*DATASET SECTION*.
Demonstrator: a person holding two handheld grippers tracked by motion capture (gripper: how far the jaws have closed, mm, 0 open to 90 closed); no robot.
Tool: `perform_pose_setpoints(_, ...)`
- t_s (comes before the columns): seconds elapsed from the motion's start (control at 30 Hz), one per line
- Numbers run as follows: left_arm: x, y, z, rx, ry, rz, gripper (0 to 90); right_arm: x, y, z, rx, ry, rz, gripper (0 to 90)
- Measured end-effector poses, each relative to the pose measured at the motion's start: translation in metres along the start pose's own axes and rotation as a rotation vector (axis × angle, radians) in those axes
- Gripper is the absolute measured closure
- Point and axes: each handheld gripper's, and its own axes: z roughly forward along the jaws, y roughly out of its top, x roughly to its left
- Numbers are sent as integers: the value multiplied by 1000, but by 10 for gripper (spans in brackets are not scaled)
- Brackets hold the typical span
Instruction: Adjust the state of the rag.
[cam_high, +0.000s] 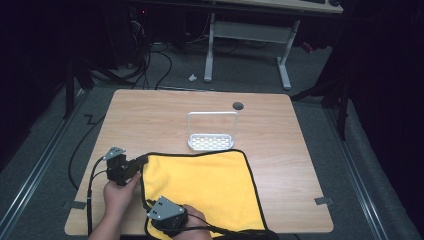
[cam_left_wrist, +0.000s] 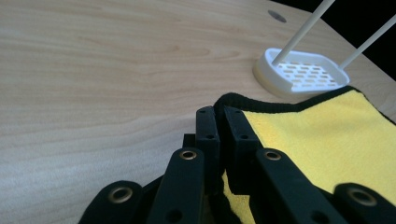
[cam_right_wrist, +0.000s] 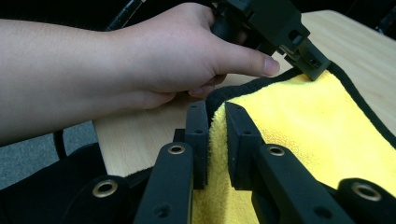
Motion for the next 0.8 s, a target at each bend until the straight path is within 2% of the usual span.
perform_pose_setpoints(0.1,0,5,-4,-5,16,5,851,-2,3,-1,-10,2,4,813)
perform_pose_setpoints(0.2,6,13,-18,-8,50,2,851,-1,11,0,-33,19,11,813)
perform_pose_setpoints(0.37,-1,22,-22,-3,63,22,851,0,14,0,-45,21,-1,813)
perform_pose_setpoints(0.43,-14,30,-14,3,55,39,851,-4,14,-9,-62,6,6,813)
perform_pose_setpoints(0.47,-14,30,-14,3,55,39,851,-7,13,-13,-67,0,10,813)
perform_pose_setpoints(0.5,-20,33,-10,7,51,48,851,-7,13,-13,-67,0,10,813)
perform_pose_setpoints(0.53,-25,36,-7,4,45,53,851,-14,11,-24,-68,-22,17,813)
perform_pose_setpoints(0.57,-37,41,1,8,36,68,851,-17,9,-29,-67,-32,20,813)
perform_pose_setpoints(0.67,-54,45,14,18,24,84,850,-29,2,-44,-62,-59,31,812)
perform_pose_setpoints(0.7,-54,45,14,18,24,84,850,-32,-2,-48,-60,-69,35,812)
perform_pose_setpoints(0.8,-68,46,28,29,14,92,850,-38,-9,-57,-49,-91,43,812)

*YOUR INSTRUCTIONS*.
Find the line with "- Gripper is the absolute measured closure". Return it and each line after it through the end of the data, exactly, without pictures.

*SOLUTION TO THIS EXERCISE*.
- Gripper is the absolute measured closure
- Point and axes: each handheld gripper's, and its own axes: z roughly forward along the jaws, y roughly out of its top, x roughly to its left
- Numbers are sent as integers: the value multiplied by 1000, but by 10 for gripper (spans in brackets are not scaled)
- Brackets hold the typical span
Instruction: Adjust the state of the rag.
[cam_high, +0.000s] 
[cam_left_wrist, +0.000s] 
[cam_right_wrist, +0.000s] 
Motion for the next 0.8 s, a target at each bend until the straight path is within 2% of the usual span.
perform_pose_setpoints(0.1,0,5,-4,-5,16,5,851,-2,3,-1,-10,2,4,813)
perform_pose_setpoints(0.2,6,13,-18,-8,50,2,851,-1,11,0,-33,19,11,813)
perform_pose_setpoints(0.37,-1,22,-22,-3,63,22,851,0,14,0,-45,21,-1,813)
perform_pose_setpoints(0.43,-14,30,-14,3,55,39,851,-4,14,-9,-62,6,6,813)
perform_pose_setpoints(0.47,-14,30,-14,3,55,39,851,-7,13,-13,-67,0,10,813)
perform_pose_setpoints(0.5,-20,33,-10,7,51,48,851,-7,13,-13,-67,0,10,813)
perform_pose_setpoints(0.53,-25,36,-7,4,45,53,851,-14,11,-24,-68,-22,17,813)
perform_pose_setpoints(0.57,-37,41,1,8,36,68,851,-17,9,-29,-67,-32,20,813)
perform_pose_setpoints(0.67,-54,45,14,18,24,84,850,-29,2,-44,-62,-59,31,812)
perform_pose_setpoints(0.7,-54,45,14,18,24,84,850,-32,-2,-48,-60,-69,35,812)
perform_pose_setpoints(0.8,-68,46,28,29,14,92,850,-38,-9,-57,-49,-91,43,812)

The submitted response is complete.